[EXERCISE INSTRUCTIONS] Print the material underneath in full, keeping every line exactly as it is.

[PROVIDED DATA]
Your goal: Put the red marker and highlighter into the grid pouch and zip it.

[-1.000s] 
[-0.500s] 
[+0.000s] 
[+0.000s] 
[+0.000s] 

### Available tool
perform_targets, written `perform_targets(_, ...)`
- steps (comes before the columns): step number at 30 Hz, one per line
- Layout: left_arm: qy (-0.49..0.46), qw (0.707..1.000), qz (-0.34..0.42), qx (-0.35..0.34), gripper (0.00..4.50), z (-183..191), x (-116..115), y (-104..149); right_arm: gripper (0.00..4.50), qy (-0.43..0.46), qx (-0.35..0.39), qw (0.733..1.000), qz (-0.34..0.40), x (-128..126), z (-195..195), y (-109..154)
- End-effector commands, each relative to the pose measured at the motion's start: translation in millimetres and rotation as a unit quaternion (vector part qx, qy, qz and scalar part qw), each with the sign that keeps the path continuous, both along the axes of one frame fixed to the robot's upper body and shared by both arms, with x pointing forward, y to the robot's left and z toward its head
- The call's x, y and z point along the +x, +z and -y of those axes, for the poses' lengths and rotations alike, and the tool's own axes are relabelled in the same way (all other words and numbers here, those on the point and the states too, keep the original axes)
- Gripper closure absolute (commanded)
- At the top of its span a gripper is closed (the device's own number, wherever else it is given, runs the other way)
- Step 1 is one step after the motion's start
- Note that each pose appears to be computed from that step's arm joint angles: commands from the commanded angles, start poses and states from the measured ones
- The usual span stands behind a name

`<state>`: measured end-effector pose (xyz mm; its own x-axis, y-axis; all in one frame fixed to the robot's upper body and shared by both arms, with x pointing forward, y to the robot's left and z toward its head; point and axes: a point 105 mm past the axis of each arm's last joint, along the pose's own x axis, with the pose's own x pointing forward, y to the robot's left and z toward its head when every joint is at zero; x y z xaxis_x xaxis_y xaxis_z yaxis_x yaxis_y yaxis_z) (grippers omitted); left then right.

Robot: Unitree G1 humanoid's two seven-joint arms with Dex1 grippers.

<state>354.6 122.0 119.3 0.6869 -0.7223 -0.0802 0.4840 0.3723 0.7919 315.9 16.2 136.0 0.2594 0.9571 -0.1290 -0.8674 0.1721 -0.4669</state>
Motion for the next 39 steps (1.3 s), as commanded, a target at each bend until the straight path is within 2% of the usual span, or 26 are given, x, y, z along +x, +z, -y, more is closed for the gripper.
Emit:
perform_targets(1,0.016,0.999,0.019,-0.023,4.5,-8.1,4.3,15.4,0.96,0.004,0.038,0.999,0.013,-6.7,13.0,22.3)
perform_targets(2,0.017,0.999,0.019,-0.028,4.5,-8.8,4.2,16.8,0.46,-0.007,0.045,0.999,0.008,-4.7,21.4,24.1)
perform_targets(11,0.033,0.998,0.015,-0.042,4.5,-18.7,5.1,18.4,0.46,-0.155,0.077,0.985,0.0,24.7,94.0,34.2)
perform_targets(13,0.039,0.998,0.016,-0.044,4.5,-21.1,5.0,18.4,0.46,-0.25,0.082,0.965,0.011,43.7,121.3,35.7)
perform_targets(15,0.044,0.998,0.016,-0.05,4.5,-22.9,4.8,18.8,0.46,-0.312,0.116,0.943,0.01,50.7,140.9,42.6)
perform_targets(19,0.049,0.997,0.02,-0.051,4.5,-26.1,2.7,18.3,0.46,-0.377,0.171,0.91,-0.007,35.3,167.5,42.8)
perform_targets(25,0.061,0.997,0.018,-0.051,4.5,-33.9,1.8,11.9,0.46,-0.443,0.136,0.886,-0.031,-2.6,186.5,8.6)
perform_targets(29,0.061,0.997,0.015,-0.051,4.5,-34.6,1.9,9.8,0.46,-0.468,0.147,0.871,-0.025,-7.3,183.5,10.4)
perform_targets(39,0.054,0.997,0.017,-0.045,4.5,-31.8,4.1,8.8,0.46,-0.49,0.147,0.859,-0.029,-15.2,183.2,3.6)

[EXERCISE SOLUTION]
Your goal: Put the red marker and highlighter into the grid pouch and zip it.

[-1.000s] 
[-0.500s] 
[+0.000s] 
[+0.000s] 
[+0.000s] 

### Available tool
perform_targets, written `perform_targets(_, ...)`
- steps (comes before the columns): step number at 30 Hz, one per line
- Layout: left_arm: qy (-0.49..0.46), qw (0.707..1.000), qz (-0.34..0.42), qx (-0.35..0.34), gripper (0.00..4.50), z (-183..191), x (-116..115), y (-104..149); right_arm: gripper (0.00..4.50), qy (-0.43..0.46), qx (-0.35..0.39), qw (0.733..1.000), qz (-0.34..0.40), x (-128..126), z (-195..195), y (-109..154)
- End-effector commands, each relative to the pose measured at the motion's start: translation in millimetres and rotation as a unit quaternion (vector part qx, qy, qz and scalar part qw), each with the sign that keeps the path continuous, both along the axes of one frame fixed to the robot's upper body and shared by both arms, with x pointing forward, y to the robot's left and z toward its head
- The call's x, y and z point along the +x, +z and -y of those axes, for the poses' lengths and rotations alike, and the tool's own axes are relabelled in the same way (all other words and numbers here, those on the point and the states too, keep the original axes)
- Gripper closure absolute (commanded)
- At the top of its span a gripper is closed (the device's own number, wherever else it is given, runs the other way)
- Step 1 is one step after the motion's start
- Note that each pose appears to be computed from that step's arm joint angles: commands from the commanded angles, start poses and states from the measured ones
- The usual span stands behind a name

`<state>`: measured end-effector pose (xyz mm; its own x-axis, y-axis; all in one frame fixed to the robot's upper body and shared by both arms, with x pointing forward, y to the robot's left and z toward its head; point and axes: a point 105 mm past the axis of each arm's last joint, along the pose's own x axis, with the pose's own x pointing forward, y to the robot's left and z toward its head when every joint is at zero; x y z xaxis_x xaxis_y xaxis_z yaxis_x yaxis_y yaxis_z) (grippers omitted); left then right.

Robot: Unitree G1 humanoid's two seven-joint arms with Dex1 grippers.

<state>354.6 122.0 119.3 0.6869 -0.7223 -0.0802 0.4840 0.3723 0.7919 315.9 16.2 136.0 0.2594 0.9571 -0.1290 -0.8674 0.1721 -0.4669</state>
Motion for the next 39 steps (1.3 s), as commanded, a target at each bend until the straight path is within 2% of the usual span, or 26 are given, x, y, z along +x, +z, -y, more is closed for the gripper.
Emit:
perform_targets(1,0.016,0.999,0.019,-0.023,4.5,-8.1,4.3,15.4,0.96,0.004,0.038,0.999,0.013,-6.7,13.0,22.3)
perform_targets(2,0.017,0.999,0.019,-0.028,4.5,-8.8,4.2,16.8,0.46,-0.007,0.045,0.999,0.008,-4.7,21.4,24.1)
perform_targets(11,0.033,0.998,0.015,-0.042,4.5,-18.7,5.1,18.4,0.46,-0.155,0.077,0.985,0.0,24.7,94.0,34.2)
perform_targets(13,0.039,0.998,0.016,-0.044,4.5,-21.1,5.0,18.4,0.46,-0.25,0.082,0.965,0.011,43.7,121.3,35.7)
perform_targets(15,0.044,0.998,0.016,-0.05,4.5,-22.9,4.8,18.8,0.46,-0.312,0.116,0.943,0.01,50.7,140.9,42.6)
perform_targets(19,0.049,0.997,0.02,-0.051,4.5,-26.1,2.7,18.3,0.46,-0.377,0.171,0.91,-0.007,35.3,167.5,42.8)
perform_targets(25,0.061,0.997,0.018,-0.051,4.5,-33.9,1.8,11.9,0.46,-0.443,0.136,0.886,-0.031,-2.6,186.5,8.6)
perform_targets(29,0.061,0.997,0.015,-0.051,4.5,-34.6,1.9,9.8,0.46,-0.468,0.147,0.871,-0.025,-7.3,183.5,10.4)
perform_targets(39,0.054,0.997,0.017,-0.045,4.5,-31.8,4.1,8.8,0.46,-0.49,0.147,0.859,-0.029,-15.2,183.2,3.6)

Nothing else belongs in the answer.